TASK ITEM —
Return, exactly and in full, the lines of the records below starting at the one with "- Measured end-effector" and ending at the one with "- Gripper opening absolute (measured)", and no other lines.

RECORDS TO PROCESS —
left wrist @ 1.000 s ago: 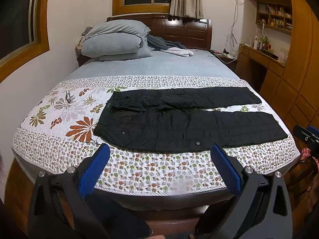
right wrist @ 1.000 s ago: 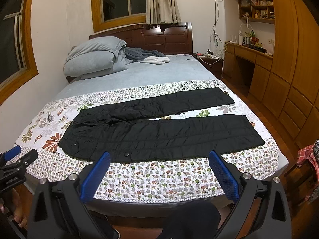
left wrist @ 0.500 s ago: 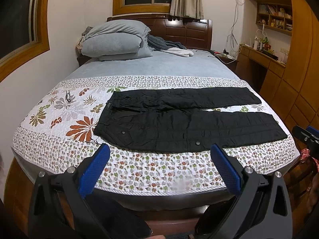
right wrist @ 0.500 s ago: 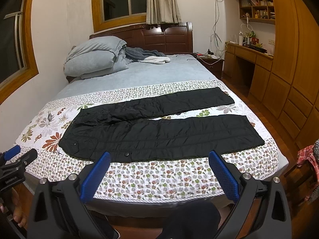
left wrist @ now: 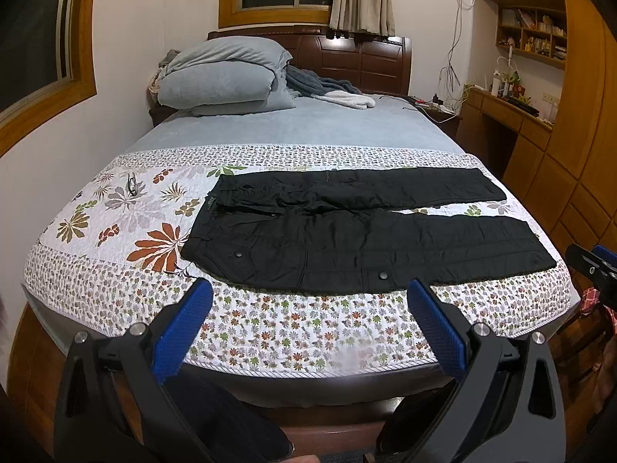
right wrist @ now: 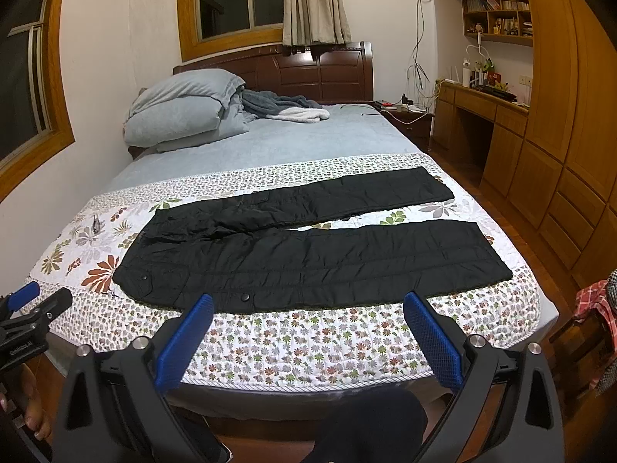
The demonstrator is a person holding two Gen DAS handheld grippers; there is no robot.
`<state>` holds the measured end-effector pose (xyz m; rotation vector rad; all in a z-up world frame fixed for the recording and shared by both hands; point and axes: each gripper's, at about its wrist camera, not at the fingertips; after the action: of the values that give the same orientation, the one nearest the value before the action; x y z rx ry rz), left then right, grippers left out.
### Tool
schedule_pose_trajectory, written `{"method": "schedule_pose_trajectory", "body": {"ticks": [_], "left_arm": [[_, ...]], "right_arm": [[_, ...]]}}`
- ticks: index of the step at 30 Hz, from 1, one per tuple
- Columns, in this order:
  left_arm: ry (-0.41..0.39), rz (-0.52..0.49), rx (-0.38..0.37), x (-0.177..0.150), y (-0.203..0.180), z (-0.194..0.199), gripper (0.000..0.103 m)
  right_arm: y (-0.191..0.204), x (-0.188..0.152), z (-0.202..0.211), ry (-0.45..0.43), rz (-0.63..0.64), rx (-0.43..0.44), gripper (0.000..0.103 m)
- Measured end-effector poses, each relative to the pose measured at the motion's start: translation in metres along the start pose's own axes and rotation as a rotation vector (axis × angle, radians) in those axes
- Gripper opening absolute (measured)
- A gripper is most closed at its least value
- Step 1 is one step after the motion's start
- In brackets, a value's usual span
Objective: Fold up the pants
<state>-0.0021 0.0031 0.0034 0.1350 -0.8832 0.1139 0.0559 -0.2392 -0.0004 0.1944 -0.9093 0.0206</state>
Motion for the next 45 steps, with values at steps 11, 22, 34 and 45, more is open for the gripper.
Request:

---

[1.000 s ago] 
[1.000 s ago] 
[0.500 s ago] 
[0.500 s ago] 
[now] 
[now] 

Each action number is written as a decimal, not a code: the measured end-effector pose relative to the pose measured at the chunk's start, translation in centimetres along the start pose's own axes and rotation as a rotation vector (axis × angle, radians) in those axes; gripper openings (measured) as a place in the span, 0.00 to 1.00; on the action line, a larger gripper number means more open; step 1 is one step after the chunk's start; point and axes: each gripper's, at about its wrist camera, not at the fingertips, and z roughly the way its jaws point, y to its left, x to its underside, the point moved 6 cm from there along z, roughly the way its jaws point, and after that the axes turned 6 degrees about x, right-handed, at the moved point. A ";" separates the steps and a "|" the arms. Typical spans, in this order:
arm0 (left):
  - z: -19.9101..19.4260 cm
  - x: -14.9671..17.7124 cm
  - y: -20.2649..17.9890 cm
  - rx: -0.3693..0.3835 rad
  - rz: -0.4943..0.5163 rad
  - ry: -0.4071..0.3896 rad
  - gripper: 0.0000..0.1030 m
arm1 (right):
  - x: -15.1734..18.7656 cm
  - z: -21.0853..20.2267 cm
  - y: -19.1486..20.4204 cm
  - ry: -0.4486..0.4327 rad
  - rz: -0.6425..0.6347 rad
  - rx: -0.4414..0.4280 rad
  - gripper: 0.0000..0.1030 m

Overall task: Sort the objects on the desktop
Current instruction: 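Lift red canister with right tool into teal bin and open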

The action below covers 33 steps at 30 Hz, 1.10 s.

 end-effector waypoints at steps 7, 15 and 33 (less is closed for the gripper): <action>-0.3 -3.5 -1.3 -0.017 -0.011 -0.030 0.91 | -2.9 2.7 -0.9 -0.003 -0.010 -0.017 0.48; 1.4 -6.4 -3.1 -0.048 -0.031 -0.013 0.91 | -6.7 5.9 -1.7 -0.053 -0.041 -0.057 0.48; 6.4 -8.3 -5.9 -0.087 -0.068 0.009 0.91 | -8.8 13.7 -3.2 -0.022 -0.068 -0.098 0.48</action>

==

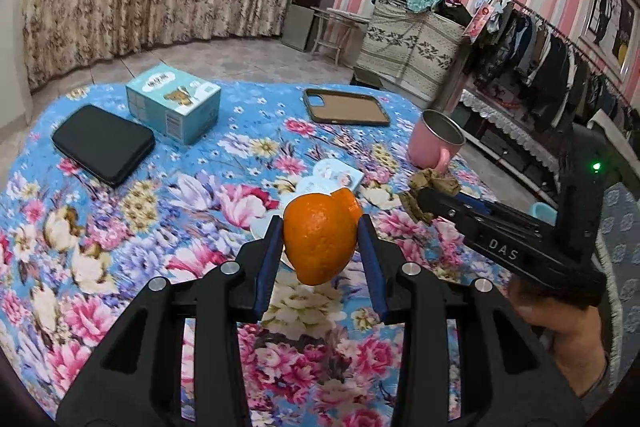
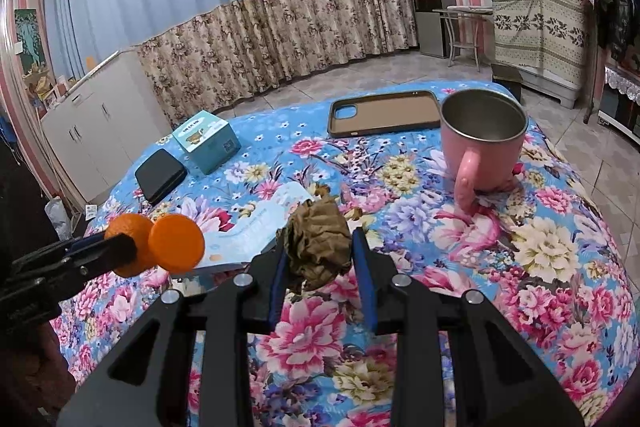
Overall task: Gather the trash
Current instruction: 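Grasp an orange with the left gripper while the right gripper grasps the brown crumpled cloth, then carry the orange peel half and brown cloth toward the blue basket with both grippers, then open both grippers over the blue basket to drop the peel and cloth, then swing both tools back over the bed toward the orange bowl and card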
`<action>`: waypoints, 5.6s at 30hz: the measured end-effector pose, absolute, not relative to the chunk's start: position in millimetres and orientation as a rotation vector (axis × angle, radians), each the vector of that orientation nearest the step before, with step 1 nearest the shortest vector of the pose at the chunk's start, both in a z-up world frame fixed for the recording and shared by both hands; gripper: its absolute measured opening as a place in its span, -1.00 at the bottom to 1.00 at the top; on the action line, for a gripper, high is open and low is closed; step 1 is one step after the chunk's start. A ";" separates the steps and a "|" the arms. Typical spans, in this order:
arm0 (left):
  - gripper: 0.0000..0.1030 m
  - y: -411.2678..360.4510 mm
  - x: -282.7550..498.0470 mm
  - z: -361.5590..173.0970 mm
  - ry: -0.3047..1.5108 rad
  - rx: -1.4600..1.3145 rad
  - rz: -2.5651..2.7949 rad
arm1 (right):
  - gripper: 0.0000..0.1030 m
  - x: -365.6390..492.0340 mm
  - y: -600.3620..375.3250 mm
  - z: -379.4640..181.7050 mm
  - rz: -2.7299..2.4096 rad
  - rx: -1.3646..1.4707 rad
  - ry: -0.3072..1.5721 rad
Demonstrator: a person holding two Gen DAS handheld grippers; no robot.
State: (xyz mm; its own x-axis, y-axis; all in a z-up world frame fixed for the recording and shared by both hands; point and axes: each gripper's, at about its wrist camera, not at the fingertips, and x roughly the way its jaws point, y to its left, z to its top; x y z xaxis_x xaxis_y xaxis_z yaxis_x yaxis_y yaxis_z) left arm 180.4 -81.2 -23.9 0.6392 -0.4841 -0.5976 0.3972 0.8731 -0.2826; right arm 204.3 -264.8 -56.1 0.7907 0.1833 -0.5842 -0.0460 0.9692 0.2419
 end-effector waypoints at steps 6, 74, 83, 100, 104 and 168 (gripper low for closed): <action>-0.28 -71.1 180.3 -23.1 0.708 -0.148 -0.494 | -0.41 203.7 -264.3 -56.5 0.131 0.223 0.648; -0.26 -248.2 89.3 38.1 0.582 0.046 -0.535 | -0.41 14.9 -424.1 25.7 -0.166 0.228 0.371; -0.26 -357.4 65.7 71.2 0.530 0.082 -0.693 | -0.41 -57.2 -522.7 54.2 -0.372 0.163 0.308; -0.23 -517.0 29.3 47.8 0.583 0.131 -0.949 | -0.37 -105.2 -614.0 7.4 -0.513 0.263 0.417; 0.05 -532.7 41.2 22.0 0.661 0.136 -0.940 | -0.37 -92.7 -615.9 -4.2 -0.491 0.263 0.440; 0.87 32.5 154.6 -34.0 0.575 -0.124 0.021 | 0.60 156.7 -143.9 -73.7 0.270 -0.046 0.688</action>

ANSWER SECTION —
- Measured end-effector poses, each relative to the pose measured at the motion's start: translation in metres along the start pose's own axes and rotation as a rotation vector (axis × angle, radians) in those axes
- Gripper opening absolute (measured)

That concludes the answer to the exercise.